Toledo Public Schools offers fewer chances to take advanced courses

5/6/2007
BY IGNAZIO MESSINA
BLADE STAFF WRITER
Amanda Howard, 17, does lab work in an advanced-placement chemistry class at Southview High School.
Amanda Howard, 17, does lab work in an advanced-placement chemistry class at Southview High School.

Toledo Public high school students have fewer opportunities to take advanced-placement courses than students living in the suburbs, and the district has the lowest percentage in Lucas County of younger children identified as gifted.

The disparity in advanced-placement high school courses was one of the first things William Harner the first choice to be the next TPS superintendent noticed when shopping online to find a school for his teenage daughter.
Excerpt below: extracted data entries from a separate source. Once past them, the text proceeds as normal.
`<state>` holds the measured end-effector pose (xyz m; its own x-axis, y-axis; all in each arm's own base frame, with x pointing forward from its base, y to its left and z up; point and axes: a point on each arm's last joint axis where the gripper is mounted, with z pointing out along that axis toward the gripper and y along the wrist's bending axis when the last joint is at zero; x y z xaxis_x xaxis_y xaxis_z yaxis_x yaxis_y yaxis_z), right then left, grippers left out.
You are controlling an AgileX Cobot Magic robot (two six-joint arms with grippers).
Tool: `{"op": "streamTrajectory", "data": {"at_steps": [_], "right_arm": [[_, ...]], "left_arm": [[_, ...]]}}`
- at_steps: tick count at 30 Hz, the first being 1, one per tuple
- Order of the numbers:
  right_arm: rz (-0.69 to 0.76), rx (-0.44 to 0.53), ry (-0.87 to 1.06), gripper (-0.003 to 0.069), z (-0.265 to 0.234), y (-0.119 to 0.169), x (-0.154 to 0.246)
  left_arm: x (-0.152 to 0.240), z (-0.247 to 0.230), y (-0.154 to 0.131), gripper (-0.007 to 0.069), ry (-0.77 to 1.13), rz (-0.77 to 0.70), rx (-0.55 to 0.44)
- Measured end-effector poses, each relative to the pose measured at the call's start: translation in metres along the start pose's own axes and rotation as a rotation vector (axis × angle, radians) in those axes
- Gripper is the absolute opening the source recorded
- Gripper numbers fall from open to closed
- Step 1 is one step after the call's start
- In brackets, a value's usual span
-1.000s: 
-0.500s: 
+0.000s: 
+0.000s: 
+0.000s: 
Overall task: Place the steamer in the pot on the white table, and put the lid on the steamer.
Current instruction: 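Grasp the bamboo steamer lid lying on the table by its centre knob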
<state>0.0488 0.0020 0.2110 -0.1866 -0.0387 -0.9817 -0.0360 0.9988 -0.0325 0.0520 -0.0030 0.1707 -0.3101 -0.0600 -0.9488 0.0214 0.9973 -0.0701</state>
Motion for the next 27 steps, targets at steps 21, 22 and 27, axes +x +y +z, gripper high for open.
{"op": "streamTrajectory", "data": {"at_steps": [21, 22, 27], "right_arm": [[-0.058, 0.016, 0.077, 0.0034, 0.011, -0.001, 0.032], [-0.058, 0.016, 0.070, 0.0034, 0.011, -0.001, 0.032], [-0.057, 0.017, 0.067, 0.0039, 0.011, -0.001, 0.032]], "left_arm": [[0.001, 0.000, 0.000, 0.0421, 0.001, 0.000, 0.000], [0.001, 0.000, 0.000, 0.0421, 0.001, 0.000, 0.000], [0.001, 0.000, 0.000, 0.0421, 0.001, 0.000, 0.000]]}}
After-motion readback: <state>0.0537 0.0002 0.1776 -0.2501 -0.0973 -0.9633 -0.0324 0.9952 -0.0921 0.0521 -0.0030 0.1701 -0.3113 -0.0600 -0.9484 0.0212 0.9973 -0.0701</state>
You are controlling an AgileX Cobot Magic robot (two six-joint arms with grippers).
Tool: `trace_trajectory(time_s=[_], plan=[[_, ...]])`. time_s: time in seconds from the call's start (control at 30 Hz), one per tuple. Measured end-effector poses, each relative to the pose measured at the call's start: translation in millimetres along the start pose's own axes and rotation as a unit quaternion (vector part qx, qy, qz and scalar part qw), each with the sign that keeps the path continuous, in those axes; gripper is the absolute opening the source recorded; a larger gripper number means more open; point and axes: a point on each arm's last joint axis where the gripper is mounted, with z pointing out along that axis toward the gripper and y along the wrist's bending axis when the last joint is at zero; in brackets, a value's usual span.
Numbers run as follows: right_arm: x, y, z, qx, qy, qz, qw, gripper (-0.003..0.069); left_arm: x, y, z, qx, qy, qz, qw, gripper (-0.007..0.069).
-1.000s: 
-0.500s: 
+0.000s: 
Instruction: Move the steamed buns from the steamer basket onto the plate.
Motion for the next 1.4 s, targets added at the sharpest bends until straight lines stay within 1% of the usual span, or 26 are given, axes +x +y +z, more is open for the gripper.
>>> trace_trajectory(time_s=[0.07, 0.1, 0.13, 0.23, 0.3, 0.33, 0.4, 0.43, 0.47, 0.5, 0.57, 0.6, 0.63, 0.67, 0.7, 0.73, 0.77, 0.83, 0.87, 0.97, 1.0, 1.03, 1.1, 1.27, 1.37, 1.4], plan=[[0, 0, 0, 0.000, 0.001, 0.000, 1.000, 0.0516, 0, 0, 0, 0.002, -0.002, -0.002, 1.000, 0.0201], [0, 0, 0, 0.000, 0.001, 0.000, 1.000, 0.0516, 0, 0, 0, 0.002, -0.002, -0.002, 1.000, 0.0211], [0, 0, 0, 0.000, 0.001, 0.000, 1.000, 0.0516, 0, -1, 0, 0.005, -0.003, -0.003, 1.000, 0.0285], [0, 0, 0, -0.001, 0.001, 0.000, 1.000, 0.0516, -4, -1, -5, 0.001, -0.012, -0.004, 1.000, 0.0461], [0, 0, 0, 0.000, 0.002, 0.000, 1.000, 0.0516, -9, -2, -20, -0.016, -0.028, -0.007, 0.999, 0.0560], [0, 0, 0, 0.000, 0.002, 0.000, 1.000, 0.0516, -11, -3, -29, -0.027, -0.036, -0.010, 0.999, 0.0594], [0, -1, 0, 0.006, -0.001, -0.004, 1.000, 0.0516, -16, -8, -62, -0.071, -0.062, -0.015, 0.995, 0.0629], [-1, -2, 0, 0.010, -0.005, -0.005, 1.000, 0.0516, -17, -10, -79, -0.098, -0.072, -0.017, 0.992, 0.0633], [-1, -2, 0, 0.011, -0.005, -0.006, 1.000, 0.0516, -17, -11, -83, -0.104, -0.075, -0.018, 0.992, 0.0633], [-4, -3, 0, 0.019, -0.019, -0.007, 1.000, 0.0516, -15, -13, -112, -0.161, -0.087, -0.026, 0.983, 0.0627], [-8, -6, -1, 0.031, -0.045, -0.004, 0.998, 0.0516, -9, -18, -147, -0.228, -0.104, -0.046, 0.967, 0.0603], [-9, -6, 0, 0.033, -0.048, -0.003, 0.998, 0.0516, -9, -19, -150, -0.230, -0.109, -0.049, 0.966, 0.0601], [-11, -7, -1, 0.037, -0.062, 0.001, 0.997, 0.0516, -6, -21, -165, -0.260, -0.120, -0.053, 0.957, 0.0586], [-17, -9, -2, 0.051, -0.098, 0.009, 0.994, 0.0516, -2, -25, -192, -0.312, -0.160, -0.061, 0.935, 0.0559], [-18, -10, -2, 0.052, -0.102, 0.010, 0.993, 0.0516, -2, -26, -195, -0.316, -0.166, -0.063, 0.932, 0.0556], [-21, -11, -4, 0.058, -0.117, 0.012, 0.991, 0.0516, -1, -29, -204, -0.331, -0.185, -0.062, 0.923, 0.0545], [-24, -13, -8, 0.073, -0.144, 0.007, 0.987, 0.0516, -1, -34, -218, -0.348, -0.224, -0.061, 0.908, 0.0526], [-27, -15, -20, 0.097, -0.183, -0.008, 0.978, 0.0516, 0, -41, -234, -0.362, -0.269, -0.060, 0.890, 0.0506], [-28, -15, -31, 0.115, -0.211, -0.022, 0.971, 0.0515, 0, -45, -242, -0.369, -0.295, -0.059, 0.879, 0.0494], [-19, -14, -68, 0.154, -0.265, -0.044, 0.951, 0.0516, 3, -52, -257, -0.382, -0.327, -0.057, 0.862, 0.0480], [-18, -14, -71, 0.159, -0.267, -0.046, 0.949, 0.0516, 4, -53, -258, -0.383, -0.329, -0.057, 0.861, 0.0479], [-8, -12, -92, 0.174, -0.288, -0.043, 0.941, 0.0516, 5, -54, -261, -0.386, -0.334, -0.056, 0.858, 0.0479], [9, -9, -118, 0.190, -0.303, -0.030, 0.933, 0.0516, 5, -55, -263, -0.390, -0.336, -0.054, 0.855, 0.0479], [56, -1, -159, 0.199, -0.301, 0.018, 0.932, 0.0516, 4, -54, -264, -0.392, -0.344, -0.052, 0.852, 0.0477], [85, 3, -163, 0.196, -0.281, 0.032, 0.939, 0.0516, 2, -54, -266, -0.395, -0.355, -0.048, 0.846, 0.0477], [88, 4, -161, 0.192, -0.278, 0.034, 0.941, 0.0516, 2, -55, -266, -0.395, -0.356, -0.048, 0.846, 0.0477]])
Mr. Harner told The Blade that Sylvania s Northview High School was his choice over any Toledo high school because of what he found there. Northview offers 14 advanced-placement courses, and students enrolled there can travel to Sylvania s other high school, Southview, which offers 10 advanced-placement courses, including three not available at Northview.

In Toledo, Waite High School has none; Scott, Woodward, and Libbey high schools each offer one advanced-placement course calculus; Bowsher High School has seven, and Start High School has the most with nine.

In the two most predominantly African-American schools, Scott and Woodward, just four and six students, respectively, are enrolled in the advanced-placement calculus class.

Alex Gilson, left, and David Grouls, both 18, pour potassium nitrate into a U-shaped tube that will serve as a salt bridge as they make batteries in Southview s advanced chemistry class.
Alex Gilson, left, and David Grouls, both 18, pour potassium nitrate into a U-shaped tube that will serve as a salt bridge as they make batteries in Southview s advanced chemistry class.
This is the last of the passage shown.